Remove unnecessary calls to float() before division. #10331

anntzer · 2018-01-27T08:03:03Z

Most of these calls probably date back to the time before
__future__-division existed...

Note that this will have the side effect that some functions that were
accidentally accepting strings instead of floats before will no longer
accept strings -- which seems fine to me.

PR Summary

PR Checklist

Has Pytest style unit tests
Code is PEP 8 compliant
New features are documented, with examples if plot related
Documentation is sphinx and numpydoc compliant
Added an entry to doc/users/next_whats_new/ if major new feature (follow instructions in README.rst there)
Documented in doc/api/api_changes.rst if API changed in a backward-incompatible way

afvincent

Looks reasonable to me as far as I can tell.

One typo (I think) and a couple very minor comments.

afvincent · 2018-01-27T18:17:27Z

lib/matplotlib/testing/compare.py

-    sum_of_squares = np.sum(histogram * np.arange(len(histogram)) ** 2)
-    rms = np.sqrt(float(sum_of_squares) / num_values)
-    return rms
+    return ((expectedImage - actualImage) ** 2).mean()


Huh, I may have missed something but this is "Mean Square" rather than "Root Mean Square", is it not? Is it not missing a call to np.sqrt?

The previous method (going through the histogram) seems extra complex, why was it done that way? Is this just a weird historical artifact of supporting numarray/numeric or an attempt to get performance?

the missing sqrt is just a typo, fixed.
pretty sure performance of this specific part of the code is irrelevant compared to rendering the png or shelling out to inkscape and ghostscript...

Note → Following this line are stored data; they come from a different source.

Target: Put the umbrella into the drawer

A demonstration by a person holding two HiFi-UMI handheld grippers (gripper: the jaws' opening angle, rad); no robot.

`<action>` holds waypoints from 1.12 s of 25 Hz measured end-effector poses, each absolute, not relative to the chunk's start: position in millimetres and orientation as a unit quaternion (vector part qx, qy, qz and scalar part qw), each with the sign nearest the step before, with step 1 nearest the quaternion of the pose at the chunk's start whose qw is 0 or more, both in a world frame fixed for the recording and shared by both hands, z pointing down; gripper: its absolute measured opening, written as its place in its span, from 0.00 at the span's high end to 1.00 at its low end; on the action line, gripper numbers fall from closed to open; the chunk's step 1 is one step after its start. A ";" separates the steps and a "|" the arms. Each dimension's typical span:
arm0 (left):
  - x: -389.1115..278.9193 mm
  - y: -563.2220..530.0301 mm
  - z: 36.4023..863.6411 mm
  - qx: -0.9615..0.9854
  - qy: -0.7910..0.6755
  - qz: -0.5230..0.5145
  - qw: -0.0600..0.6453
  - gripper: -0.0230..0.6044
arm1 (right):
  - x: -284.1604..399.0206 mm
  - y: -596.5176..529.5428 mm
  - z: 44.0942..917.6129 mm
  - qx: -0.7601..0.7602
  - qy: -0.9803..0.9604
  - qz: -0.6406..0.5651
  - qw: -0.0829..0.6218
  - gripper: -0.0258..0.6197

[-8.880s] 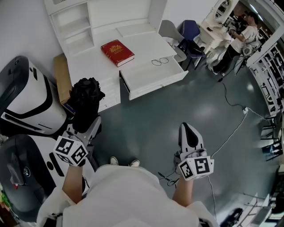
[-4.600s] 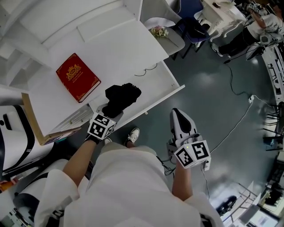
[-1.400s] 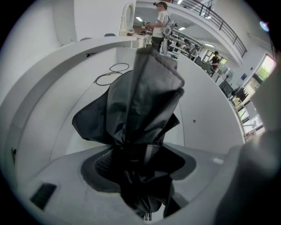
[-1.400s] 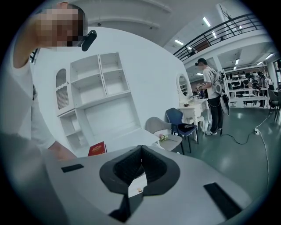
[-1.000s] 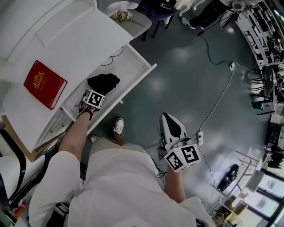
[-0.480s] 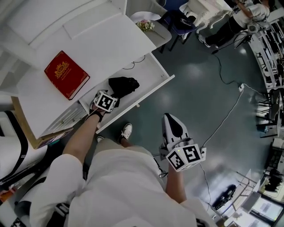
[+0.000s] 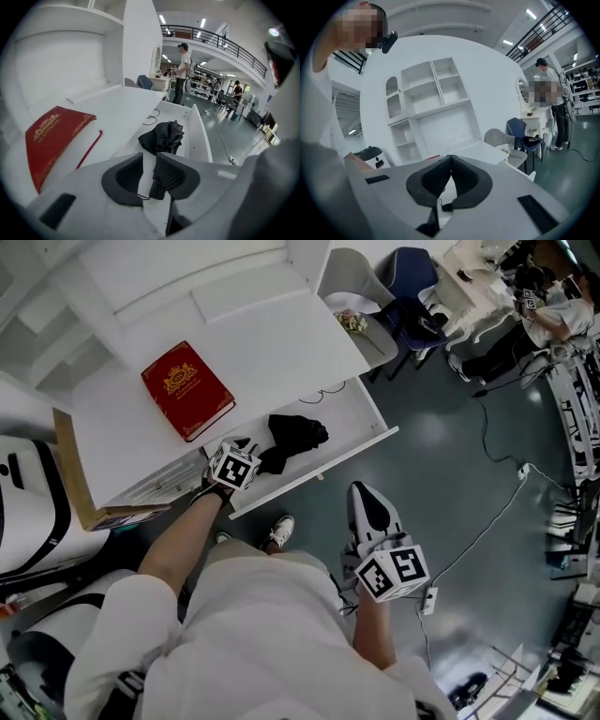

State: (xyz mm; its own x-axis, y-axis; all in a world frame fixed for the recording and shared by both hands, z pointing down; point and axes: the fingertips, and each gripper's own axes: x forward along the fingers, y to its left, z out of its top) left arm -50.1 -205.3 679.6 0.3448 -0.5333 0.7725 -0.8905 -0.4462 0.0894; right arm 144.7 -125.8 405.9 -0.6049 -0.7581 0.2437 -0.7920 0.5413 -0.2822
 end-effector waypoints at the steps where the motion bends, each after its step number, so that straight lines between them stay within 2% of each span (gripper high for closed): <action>1: -56.6 -203.7 674.0 0.776 -0.465 0.337 0.261 0.82 | 139.5 -125.9 405.4 0.437 -0.879 0.184 0.046 0.96; 10: -113.0 -180.1 633.0 0.763 -0.515 0.292 0.261 0.94 | 92.9 -123.3 397.2 0.394 -0.900 0.177 0.048 0.96; 17: -164.5 -163.3 584.9 0.751 -0.556 0.248 0.258 0.94 | 60.0 -128.6 382.8 0.365 -0.916 0.157 0.046 0.96; 28: -215.8 -166.5 478.0 0.754 -0.609 0.149 0.193 0.94 | 43.6 -152.9 357.0 0.377 -0.916 0.137 0.025 0.96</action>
State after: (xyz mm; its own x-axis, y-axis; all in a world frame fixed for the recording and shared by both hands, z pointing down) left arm -215.8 -166.5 478.0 0.2125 -0.8619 0.4604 -0.9771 -0.1827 0.1090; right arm 43.6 -152.9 357.0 -0.7144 -0.6836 0.1490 -0.6973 0.6783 -0.2315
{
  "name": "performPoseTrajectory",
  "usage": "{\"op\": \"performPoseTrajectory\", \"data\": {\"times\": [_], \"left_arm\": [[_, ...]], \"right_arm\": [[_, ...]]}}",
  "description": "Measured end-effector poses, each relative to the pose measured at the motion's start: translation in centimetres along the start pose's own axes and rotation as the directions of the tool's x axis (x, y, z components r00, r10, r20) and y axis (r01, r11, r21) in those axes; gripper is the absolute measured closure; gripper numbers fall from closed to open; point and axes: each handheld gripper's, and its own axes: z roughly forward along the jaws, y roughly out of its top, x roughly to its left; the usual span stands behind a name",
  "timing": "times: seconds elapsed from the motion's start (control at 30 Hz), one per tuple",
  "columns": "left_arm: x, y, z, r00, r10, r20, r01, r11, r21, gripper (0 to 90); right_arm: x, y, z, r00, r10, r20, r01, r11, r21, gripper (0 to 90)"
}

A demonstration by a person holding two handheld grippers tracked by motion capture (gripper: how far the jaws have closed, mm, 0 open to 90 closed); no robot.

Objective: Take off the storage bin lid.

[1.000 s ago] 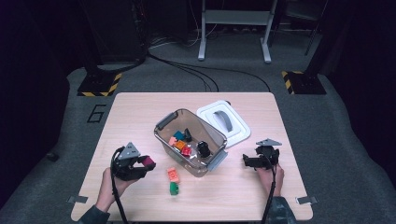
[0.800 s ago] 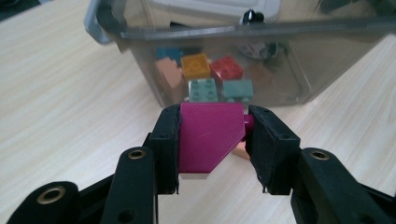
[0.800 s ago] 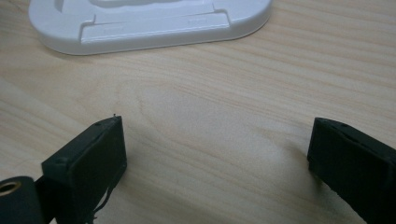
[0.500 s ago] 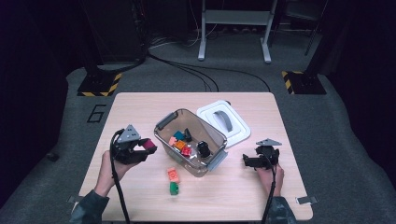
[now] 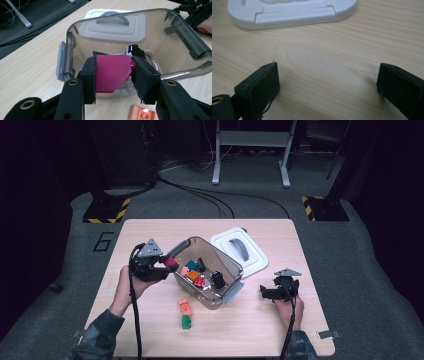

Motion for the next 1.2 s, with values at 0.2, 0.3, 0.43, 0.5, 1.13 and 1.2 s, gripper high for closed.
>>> {"op": "performPoseTrajectory", "data": {"times": [0.2,0.3,0.43,0.5,1.13,1.2], "left_arm": [[-0.1,0.8,1.0,0.9998,0.016,0.013,-0.016,0.9998,0.012,56.7],[-0.1,1.0,1.4,0.9996,0.011,0.026,-0.012,0.9998,0.016,56.7],[-0.2,1.4,2.3,0.9988,0.006,0.048,-0.007,0.9997,0.022,56.7],[-0.4,1.5,2.8,0.9978,0.000,0.067,-0.002,0.9996,0.028,56.7],[-2.6,1.1,6.6,0.9715,-0.032,0.235,0.000,0.9910,0.134,56.5],[-2.8,1.0,6.8,0.9685,-0.041,0.246,0.006,0.9901,0.140,56.5]], "right_arm": [[0.0,0.0,0.0,1.0000,0.000,0.000,0.000,1.000,0.000,3.6],[0.0,0.0,0.0,1.0000,0.000,0.000,0.000,1.000,0.000,3.6],[0.0,0.0,0.0,1.0000,0.000,0.000,0.000,1.000,0.000,3.6],[0.0,0.0,0.0,1.0000,0.000,0.000,0.000,1.000,0.000,3.6],[0.0,0.0,0.0,1.0000,0.000,0.000,0.000,1.000,0.000,3.6],[0.0,0.0,0.0,1.0000,0.000,0.000,0.000,1.000,0.000,3.6]]}}
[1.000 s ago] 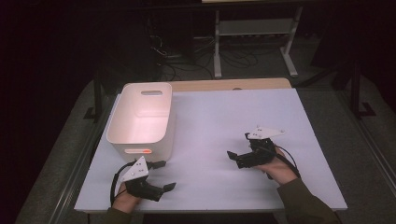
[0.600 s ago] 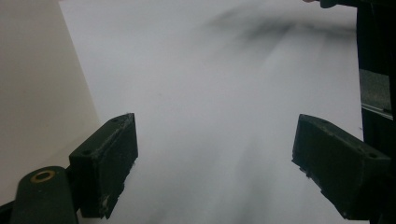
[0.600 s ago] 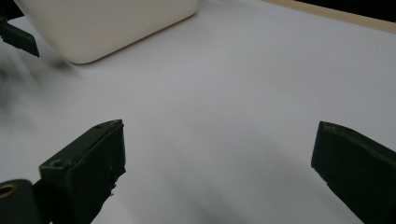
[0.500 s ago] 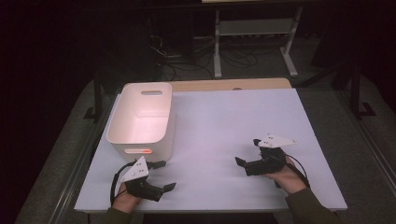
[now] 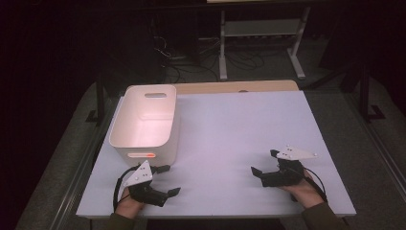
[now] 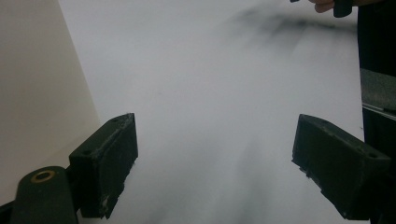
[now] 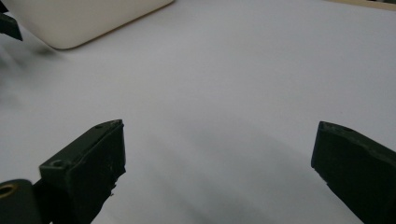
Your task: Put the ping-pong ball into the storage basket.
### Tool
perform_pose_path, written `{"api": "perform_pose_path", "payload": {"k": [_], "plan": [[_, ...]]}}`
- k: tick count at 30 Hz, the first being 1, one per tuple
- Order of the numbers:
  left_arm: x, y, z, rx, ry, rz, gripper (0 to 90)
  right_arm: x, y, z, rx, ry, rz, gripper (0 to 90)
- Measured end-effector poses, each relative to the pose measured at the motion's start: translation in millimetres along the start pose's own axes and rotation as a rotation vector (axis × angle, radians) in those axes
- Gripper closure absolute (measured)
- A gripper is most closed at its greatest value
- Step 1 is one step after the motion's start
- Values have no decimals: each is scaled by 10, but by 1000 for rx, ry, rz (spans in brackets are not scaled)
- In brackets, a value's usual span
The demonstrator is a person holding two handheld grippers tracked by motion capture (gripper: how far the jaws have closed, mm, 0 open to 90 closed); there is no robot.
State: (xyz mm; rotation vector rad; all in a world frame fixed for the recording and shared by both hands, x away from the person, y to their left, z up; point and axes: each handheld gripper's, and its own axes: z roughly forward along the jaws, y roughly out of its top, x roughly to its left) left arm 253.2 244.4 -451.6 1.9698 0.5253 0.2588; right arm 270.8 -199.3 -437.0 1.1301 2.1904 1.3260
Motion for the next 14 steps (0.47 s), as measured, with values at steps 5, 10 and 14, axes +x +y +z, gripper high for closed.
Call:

afvincent · 2018-01-27T18:23:57Z

lib/mpl_toolkits/mplot3d/proj3d.py

@@ -61,7 +61,7 @@ def line2d_seg_dist(p1, p2, p0):
    x01 = np.asarray(p0[0]) - p1[0]
    y01 = np.asarray(p0[1]) - p1[1]

-    u = (x01*x21 + y01*y21)/float(abs(x21**2 + y21**2))
+    u = (x01*x21 + y01*y21) / abs(x21**2 + y21**2)


Very genuine comment: are x21 and y21 complex or real numbers? Because in the latter case, what is the point of abs(...) then?

Pretty sure they're intended to be reals (it's computing a 3D distance...). Removed the call to abs, good catch.

afvincent · 2018-01-27T18:27:55Z

examples/color/color_cycle_default.py

@@ -13,7 +13,7 @@
 colors = prop_cycle.by_key()['color']

 lwbase = plt.rcParams['lines.linewidth']
-thin = float('%.1f' % (lwbase / 2))
+thin = lwbase / 2


By curiosity, was there a purpose to the former "rounding to 0.1" scheme?

Probably to make the title label look better(?), but I think 0.75 looks just fine too.

Fair enough, and I think the same

afvincent · 2018-01-27T18:33:33Z

I have the feeling that Travis agrees with me about the "typo" in the image comparison test 😈.

tacaswell · 2018-01-27T18:55:16Z

lib/mpl_toolkits/axisartist/angle_helper.py

@@ -56,10 +52,10 @@ def select_step_hour(dv):
    minsec_limits_ = [1.5, 2.5, 3.5, 4.5, 5.5, 8, 11, 14, 18, 25, 45]
    minsec_steps_  = [1,   2,   3,   4,   5,   6, 10, 12, 15, 20, 30]

-    minute_limits_ = A(minsec_limits_)*(1./60.)
+    minute_limits_ = np.array(minsec_limits_) / 60


This looks like another case of old-school micro-optomizations like (x*x vs x**2), but this one still work!

In [3]: d = np.array(range(52)) In [4]: %timeit d / 60 936 ns ± 0.538 ns per loop (mean ± std. dev. of 7 runs, 1000000 loops each) In [5]: %timeit d * (1/ 60) 683 ns ± 1.43 ns per loop (mean ± std. dev. of 7 runs, 1000000 loops each) In [6]: d = np.array(range(50000)) In [7]: %timeit d / 60 102 µs ± 95.3 ns per loop (mean ± std. dev. of 7 runs, 10000 loops each) In [8]: %timeit d * (1/ 60) 37.4 µs ± 554 ns per loop (mean ± std. dev. of 7 runs, 10000 loops each)

I can repro, but I think axisartist/angle_helper is far enough from being on a critical code path to make it worth obfuscating...

tacaswell · 2018-01-27T18:57:49Z

👍 in principle, but some concern about the RMS changes.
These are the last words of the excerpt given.